# Calculus of Variations/CHAPTER XIV

CHAPTER XIV: THE ISOPERIMETRICAL PROBLEM.

• 190 Statement of the problem.
• 191 A simpler form of the integral that appears.
• 192 The function ${\displaystyle F_{1}}$ for this problem.
• 193 Integration of the differential equation that occurs.
• 194 An immediate consequence is the theorem of Steiner: Those portions of curve that are free to vary, are the arcs of equal circles.
• 195 If there exists a curve, which with a given periphery incloses the greatest surface area, that curve is a circle.
• 196 The admissibility that this property belongs to the circle.

Article 190.
The isoperimetrical problem may be briefly stated as follows :

Determine the curve of given length which maximizes or minimizes a certain definite integral.

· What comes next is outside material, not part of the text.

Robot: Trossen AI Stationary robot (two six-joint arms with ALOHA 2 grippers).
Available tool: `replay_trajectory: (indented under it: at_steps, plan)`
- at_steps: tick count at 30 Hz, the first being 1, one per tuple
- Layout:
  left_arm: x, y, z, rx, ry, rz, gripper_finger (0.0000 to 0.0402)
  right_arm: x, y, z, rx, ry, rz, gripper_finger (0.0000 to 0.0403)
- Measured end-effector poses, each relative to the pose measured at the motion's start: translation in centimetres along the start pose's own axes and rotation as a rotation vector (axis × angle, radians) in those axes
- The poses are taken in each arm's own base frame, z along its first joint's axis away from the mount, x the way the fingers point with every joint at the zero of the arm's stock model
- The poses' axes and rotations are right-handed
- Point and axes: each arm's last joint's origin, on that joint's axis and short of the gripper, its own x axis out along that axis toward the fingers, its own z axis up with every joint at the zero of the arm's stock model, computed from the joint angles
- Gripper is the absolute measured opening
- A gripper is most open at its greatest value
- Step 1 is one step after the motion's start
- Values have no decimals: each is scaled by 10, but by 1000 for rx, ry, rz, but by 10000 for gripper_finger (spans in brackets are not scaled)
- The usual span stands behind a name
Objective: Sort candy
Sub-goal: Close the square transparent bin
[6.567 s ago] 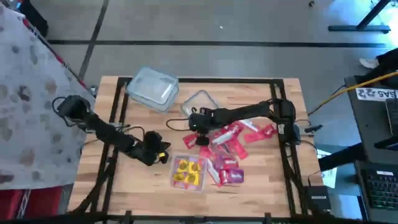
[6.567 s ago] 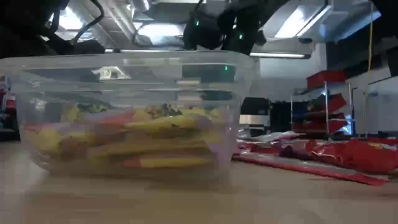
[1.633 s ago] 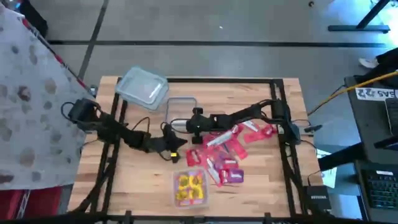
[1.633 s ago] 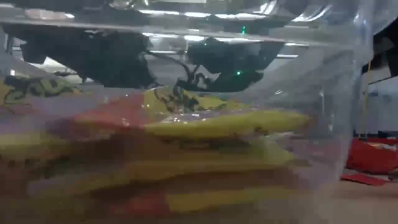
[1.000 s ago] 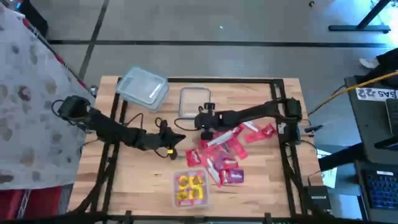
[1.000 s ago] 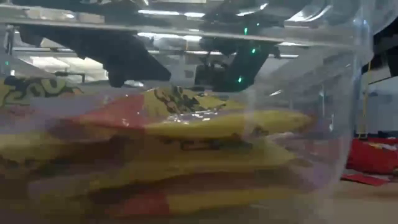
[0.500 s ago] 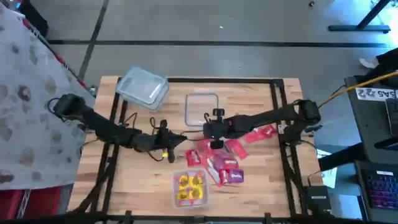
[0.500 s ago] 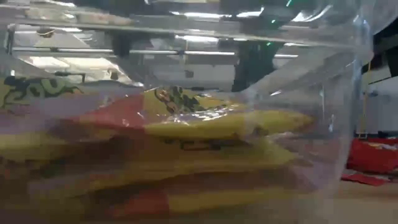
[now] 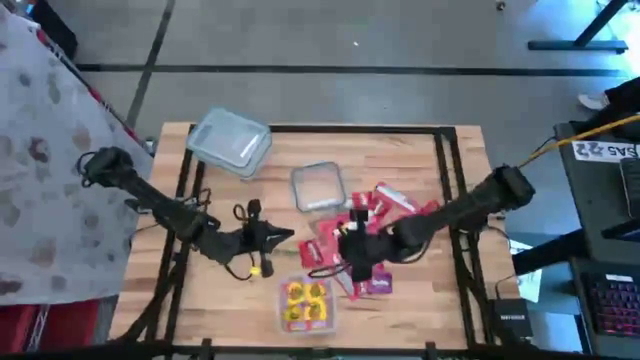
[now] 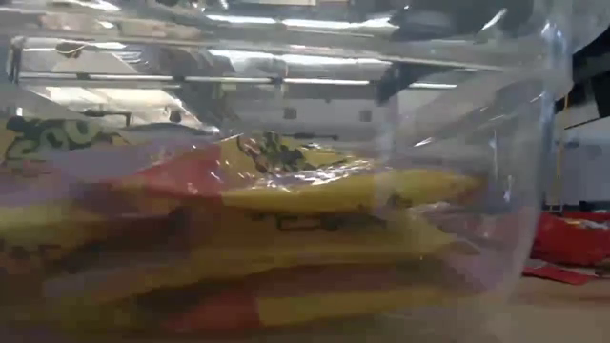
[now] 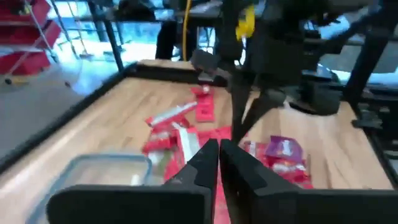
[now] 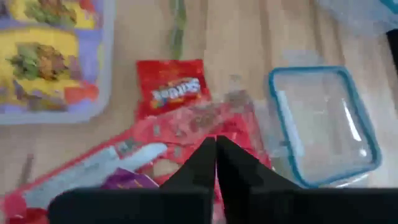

For example, it may be asked : Among all curves of a given length joining two points, what is the form of the one which produces a minimum surface of revolution about a definite axis; or, along what arc of given length joining two fixed points does a particle under the influence of gravity descend in the shortest time ?

We shall consider here the Problem V of Chapter I, which may be again stated as follows : Suppose that any portion of the plane is bounded in such a way that one can go from any point in it to any other point without crossing the boundaries. In this portion of plane a line returning into itself is to be so constructed that having a given length it incloses the greatest possible surface area.

Let ${\displaystyle x}$ and ${\displaystyle y}$ be such functions of ${\displaystyle t}$ that for two definite values ${\displaystyle t_{0}}$ and ${\displaystyle t_{1}}$ the corresponding points fall together, and that while ${\displaystyle t}$ goes from the smaller value ${\displaystyle t_{0}}$ to the greater value ${\displaystyle t_{1}}$, the point ${\displaystyle x,y}$ traverses in a positive direction the whole curve from the initial point to the end-point.

The surface area, inclosed by the curve, is expressed by the integral

${\displaystyle 1)\qquad I^{(0)}={\frac {1}{2}}\int _{t_{0}}^{t_{1}}(xy'-yx'){\text{d}}t}$

and its perimeter by

${\displaystyle 2)\qquad I^{(1)}=\int _{t_{0}}^{t_{1}}{\sqrt {x'^{2}+y'^{2}}}{\text{d}}t}$

The problem proposed consists in expressing ${\displaystyle x}$ and ${\displaystyle y}$ as functions of ${\displaystyle t}$ in such a manner that the first integral shall have the greatest possible value, while at the same time the second integral retains a given value.

It makes no difference vihere the origin of coordinates has been chosen ; for by a transformation of the origin the second integral remains unchanged while the first integral is changed only by a constant. This does not alter the maximum property of the integral.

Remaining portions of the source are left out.